И теперь Балуев был всегда озабочен душевным состоянием людей почти так же, как озабочен командир в канун боя, ибо в конце концов всегда побеждает та сторона, на чьей не только материальный, но и моральный перевес в силах.
Ольге Дмитриевне нравился Балуев, она с увлечением слушала размышления о методе стройки, радостно поражалась его проницательности и тревожному беспокойству о том, как будут складываться дальше судьбы людей. Его хлопоты по налаживанию личной жизни то одного, то другого человека умиляли ее. Балуев говорил:
— Надо добиться такого положения, чтобы в нашем коллективе люди чувствовали себя семьей, чтобы рабочая площадка была для них цехом, а еще лучше — домом. Когда у человека такое ощущение, можно смело проводить дальнейшие сокращения административного состава. Чем больше рабочий чувствует себя хозяином, тем меньше нужно для него начальства. Надо, чтобы было меньше инженеров — наблюдающих начальников, а больше инженеров — мастеров, бригадиров, консультантов. А вам, Ольга Дмитриевна, я бы советовал соединить свою профессию лаборантки с производством непосредственно, днем бы в бригаде работали, а вечером вместе с девчатами проводили лабораторные испытания. Им полезно, и вы бы смогли на месте осуществлять контроль и тем самым предотвращать брак, а не быть только его фиксатором.

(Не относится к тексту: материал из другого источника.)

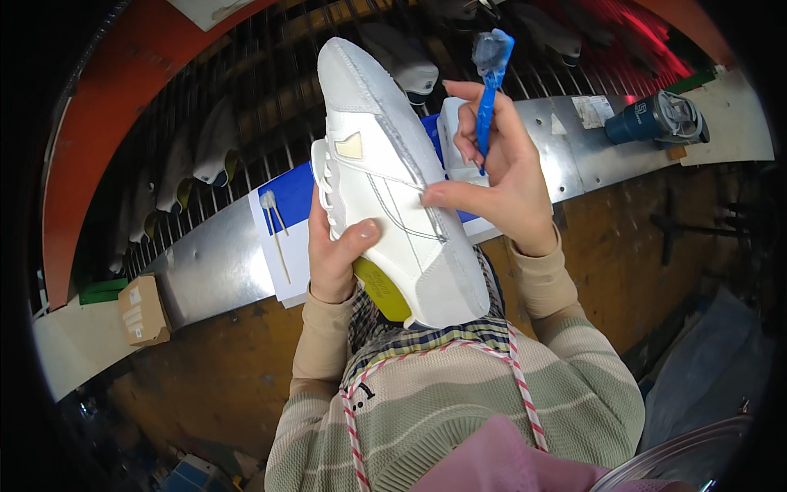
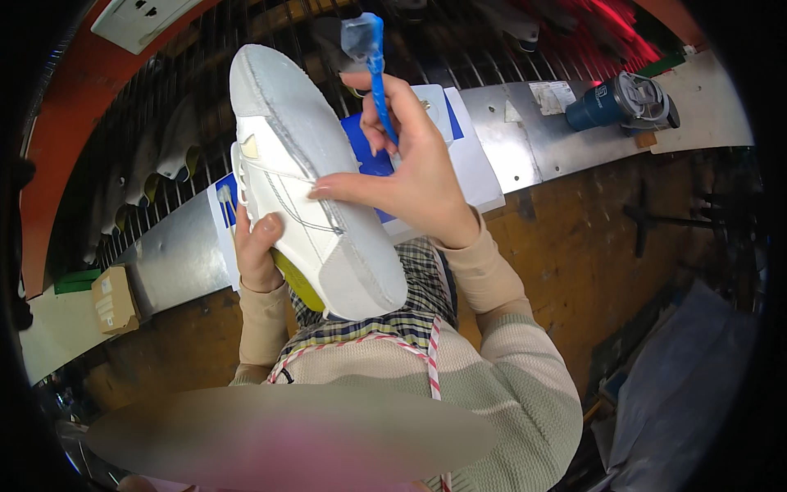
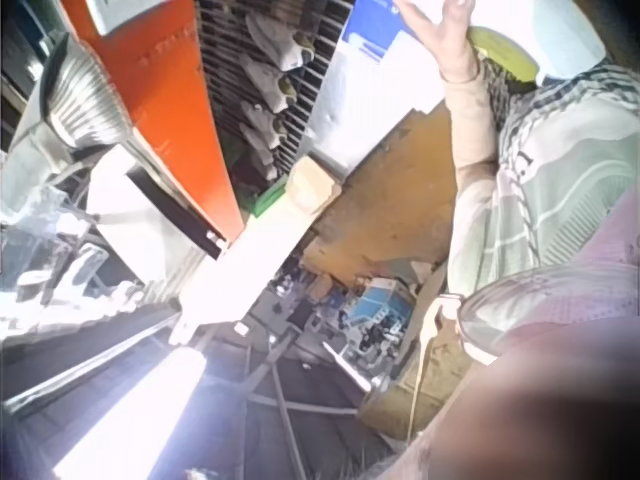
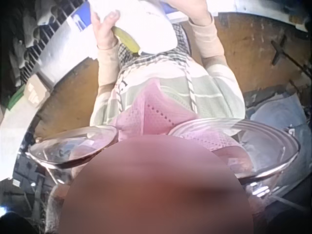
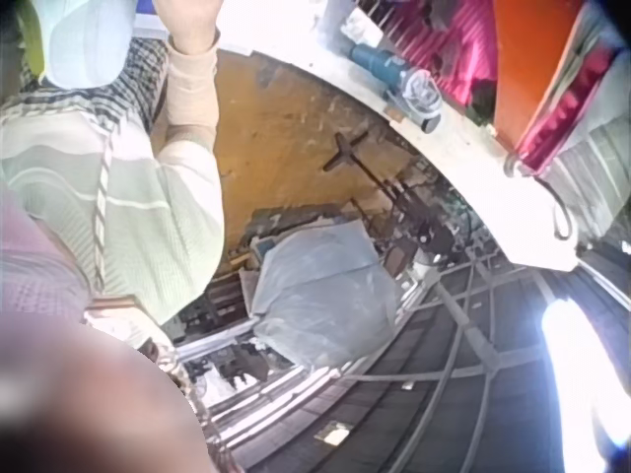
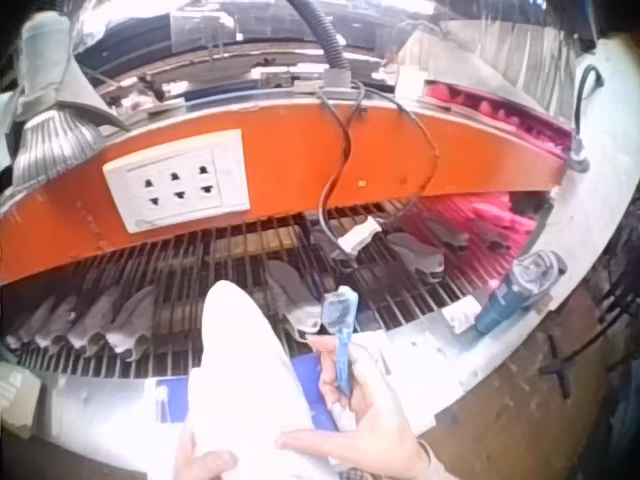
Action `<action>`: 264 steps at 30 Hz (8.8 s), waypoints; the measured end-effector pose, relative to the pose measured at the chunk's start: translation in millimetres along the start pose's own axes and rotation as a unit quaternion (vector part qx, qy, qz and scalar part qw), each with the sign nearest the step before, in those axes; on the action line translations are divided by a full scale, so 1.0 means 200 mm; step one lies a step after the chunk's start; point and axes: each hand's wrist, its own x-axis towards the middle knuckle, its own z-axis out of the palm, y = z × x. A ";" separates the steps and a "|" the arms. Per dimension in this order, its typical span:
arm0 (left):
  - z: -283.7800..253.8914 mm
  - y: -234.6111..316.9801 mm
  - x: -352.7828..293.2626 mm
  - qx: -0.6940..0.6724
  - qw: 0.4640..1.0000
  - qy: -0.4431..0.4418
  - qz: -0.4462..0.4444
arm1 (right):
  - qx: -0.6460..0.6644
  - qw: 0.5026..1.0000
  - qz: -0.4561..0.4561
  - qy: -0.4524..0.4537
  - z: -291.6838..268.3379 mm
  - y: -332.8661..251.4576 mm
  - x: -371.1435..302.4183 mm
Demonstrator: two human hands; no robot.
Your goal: The person holds a white sneaker and scrubs its upper and sole with a blue brush, repeatedly dipping the brush into a small container of liquid. The person rotates the shoe to access different areas and continues scrubbing throughout the clip.
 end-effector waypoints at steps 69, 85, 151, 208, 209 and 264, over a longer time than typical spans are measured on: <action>-0.24 0.03 0.02 -0.205 0.978 -0.023 -0.017 | -0.017 0.987 -0.045 -0.155 -0.12 0.13 0.00; -0.32 0.09 0.08 -0.031 0.998 0.059 0.017 | -0.113 0.991 0.069 -0.022 -0.10 0.00 -0.32; -0.25 -0.07 -0.11 -0.430 0.875 -0.099 -0.200 | -0.212 0.865 -0.303 -0.338 0.04 -0.24 0.39; -0.46 -0.20 -0.02 -0.574 0.793 -0.199 -0.057 | -0.344 0.905 -0.242 -0.056 0.27 -0.12 0.06; -0.44 -0.20 -0.01 -0.575 0.792 -0.195 -0.062 | -0.361 0.892 -0.271 -0.001 0.26 -0.08 0.16; -0.41 0.30 -0.05 0.020 0.992 0.056 0.115 | -0.327 0.898 -0.277 0.099 0.42 -0.05 -0.01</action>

Балуев искал спасения в производственных темах и всячески старался не замечать ласкового, задумчивого взгляда дымчатых глаз Ольги Дмитриевны.
При встречах с ней его тянуло совсем на другие разговоры: о чем–нибудь грустном, задушевном. И тогда она сама вдруг однажды в порыве откровенности спросила:
— А как вы думаете, Павел Гаврилович, почему я пошла на производство?
— Что же тут думать? — нахмурился Балуев. — Расшиблись вы на своем самолете счастливо. Помню, был на фронте случай: «мессер» нашего «ястребка» сбил. Бросились мы к месту падения, собрали то, что осталось от летчика, для похорон, грамм двести. А вам повезло. Вспаханное поле самортизировало. Раз здоровье позволяет, чего ж тут! Потом, на стройке всегда свежий воздух, полезно.
— Но я же москвичка.
— И я тоже не с Камчатки.
— Вы допускаете возможность чистой дружбы между мужчиной и женщиной?
Балуев опустил глаза, пробормотал:
— Как вам сказать, вообще это и возможно при обоюдной устремленности к какой–нибудь высокой цели. — Подняв голову, объявил сердито: — Но я лично всегда против! Не люблю никакого мошенничества. — Посоветовал сухо: — А вам бы, Ольга Дмитриевна, следовало понять себя отчетливо и не прикрываться седым клочком волос. Никакая вы еще не пожилая женщина, и туалеты свои вам нужно целеустремленно использовать. Столько у нас инженеров среднего возраста! Вот нацелились бы на кого–нибудь и организовали семью. Болтаться одинокой женщине ни к чему.
— Вы так грубо со мной говорите! Я в чем–нибудь виновата?
— Да нет, извините, просто погорячился.
На эту грубость Павел Гаврилович решился после того, как заметил, что его встречи с Ольгой Дмитриевной стали вызывать добродушные усмешки Фирсова, Сиволобова и даже всегда невозмутимого Вильмана.
А бригадирша изолировщиц спросила его:
— Товарищ Балуев, не знаете, где бы зонтик купить?
— Зачем он тебе понадобился? — зная остроязыкость бригадирши и заранее улыбаясь, спросил Балуев.
— Так мы не для себя, для Ольги Дмитриевны, а то когда дождь со снегом, чтобы прическу себе не испортила. Она же, видать, голову красит, только один клок краска не берет. А вы думаете, она уж такая молодая?
Девчата фыркнули.
Балуев смутился и не нашелся что ответить.
Он почувствовал, что и Безуглова стала избегать откровенных разговоров с ним. Зина Пеночкина презрительно отворачивалась, когда он проходил мимо.
Даже Виктор Зайцев больше не говорил с ним на свою любимую тему о том, что нужны книги по всем вопросам жизни, потому что надо учить людей смотреть на самое трудное прямо и чисто и указывать во всех случаях на конкретный идеал.
Хотя Павел Гаврилович и не очень верил в возможность длительных чисто дружеских отношений с Ольгой Дмитриевной, ему иногда все же казалось, что у них они могли бы существовать.